The whole system by which the sound-waves are set in motion in the inside of a violin and the way they cross each other and issue forth from these sound-holes is strange in the highest degree. It is a miracle!

Altogether, the violin is a very charming, fascinating, mysterious, romantic, delightful, and lovable instrument.

Although the violin may appear to your eyes as a very simple instrument, it is really a very complex one.

If I asked you to describe a violin you would probably tell me that it has a back and front, sides and strings. Perhaps you might mention the bridge and, perhaps, you would not think about this small article. Perhaps, too, you might mention the f-holes on either side of the bridge. And there you would stop.

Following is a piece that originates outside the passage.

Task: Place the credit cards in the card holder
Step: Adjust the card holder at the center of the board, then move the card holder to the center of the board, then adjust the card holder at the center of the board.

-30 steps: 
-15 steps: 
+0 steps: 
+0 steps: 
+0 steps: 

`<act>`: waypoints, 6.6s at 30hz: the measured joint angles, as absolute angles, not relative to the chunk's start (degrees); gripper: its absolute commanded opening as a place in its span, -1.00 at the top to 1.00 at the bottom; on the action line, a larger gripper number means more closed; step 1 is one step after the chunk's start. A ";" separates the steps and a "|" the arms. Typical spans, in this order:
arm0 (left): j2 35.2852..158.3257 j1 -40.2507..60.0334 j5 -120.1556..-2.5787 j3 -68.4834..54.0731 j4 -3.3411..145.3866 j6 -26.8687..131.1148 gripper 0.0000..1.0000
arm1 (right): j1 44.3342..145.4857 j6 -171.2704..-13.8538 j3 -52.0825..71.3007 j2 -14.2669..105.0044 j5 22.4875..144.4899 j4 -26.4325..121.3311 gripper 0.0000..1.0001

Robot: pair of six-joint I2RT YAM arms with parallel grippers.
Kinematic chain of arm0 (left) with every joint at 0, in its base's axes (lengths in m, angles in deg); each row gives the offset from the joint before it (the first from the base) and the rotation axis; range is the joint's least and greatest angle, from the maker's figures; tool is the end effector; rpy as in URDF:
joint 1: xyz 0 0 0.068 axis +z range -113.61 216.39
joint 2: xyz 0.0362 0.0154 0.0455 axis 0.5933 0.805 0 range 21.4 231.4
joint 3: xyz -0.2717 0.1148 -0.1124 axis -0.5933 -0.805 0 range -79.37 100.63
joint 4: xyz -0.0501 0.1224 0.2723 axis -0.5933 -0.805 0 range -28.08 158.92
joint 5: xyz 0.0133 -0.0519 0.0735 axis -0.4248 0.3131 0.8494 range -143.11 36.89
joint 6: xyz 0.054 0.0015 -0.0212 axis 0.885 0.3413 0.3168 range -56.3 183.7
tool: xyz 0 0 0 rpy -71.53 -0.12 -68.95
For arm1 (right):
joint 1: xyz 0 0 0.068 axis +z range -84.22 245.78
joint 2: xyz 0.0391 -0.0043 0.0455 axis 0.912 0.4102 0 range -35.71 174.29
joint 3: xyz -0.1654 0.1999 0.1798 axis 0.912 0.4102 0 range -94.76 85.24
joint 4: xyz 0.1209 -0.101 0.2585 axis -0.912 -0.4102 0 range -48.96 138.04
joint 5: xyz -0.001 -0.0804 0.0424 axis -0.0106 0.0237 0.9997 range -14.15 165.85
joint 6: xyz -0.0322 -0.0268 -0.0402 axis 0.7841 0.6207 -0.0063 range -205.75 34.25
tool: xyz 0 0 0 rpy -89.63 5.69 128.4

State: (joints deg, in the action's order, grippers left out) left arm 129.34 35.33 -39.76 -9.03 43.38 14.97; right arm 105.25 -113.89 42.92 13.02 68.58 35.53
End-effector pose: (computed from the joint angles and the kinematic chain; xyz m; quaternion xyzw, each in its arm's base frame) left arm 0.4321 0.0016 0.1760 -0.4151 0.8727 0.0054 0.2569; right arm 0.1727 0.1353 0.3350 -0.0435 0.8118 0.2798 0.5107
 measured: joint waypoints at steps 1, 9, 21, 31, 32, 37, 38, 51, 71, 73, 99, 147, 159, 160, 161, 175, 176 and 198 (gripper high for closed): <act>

You know very little about a violin, or you would speak of the belly and not the “front” and of the ribs and not the “sides.” And you have not mentioned anything inside the violin. Perhaps you think it contains nothing!

A violin consists of seventy different pieces.

Fifty-seven belong to the construction and thirteen are moveable fittings.

The back (sometimes in two pieces), the belly (sometimes in two pieces), the blocks (six), the ribs (six, sometimes five), the linings (twelve), the bass-bar, the purfling (twenty-four pieces), the nut, the fingerboard, the neck, and the head and scroll (sometimes called the lower nut).

The thirteen moveable fittings are: the tail-piece, the loop, the button, or tail-pin, the screws, or pegs (four), the strings (four), the sound-post and the bridge.